We believe that skills training and development must happen at all levels of the economy – from our existing employees, to our suppliers and our customers. We also invest heavily in early-career development to ensure that young people are prepared to lead our economy into the future.

A pipeline of skills for tomorrow

It’s critical that skills development focus not only on the jobs of today, but also tomorrow. Digital technologies are beginning to permeate the industrial world, triggering a new industrial revolution that will transform the way we work and redefine the competitive environment for companies and countries. At General Electric (GE), we call this the Future of Work.

Changes to our education and training systems should be geared to shaping the workforce of tomorrow. This would enable local skills to quickly adapt to the changing demands of industry. Government should also encourage and leverage entrepreneurial and innovative spirit. In Kenya, for example, the mobile payments system M-Pesa has bypassed the traditional banking system, transforming financial transactions and boosting economic activity.

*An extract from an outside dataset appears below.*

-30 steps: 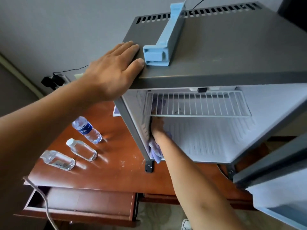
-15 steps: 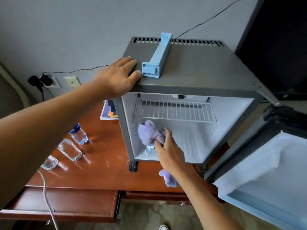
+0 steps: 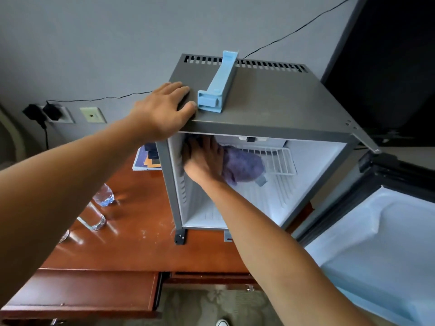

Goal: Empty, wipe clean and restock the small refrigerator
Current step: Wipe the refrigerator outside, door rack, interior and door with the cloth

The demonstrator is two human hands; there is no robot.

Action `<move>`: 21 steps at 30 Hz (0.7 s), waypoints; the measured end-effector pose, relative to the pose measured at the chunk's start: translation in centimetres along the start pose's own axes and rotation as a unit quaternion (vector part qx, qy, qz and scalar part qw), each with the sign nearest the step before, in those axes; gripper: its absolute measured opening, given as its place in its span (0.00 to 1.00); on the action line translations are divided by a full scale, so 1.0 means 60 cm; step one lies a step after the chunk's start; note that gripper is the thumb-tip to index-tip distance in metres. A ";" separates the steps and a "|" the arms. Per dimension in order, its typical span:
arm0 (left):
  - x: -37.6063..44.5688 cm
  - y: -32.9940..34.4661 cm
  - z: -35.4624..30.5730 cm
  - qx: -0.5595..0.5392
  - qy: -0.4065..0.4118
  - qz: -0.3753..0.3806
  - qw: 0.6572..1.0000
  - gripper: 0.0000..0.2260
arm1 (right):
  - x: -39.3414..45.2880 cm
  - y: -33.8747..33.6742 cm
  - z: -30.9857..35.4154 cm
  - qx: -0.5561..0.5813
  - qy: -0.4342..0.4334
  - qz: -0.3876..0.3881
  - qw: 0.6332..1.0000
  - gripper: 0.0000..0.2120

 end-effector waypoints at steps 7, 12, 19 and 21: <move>-0.002 -0.002 -0.002 0.004 0.007 -0.003 1.000 0.26 | -0.002 -0.048 -0.134 -0.120 -0.108 -0.099 0.982 0.13; -0.002 -0.001 -0.001 -0.015 0.010 -0.009 1.000 0.25 | 0.036 -0.107 -0.297 -0.209 0.141 -0.139 0.958 0.11; 0.003 0.002 0.001 -0.003 0.011 -0.013 1.000 0.24 | 0.024 -0.086 -0.215 -0.143 0.217 -0.067 0.963 0.20; 0.005 0.004 0.008 -0.006 0.008 -0.013 1.000 0.26 | 0.009 -0.077 -0.145 -0.100 0.161 -0.021 0.982 0.21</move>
Point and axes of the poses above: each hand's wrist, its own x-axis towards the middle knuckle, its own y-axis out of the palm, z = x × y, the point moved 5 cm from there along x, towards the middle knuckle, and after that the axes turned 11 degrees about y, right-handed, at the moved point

Similar thinking could be applied in other areas where lack of infrastructure is an especially acute problem, such as power generation and distribution, and health care. GE has invested R500m in a customer innovation centre in South Africa that will be a centre of excellence for innovation and technology transfer.

New innovations provide a huge opportunity for South Africa, and indeed the continent, because they can allow the region to leap-frog existing industrialisation models. For companies and individuals alike, the Future of Work brings tremendous opportunity for South Africa. Through the power of both minds and machines, it can allow the country to build a range of manufacturing and services activities that will remain competitive for decades to come.

The key to realising this is investing in people.

* Jay Ireland is the chief executive of GE Africa. Parts of this article are adapted from a new GE white paper titled Building strong workforces to power Africa’s growth.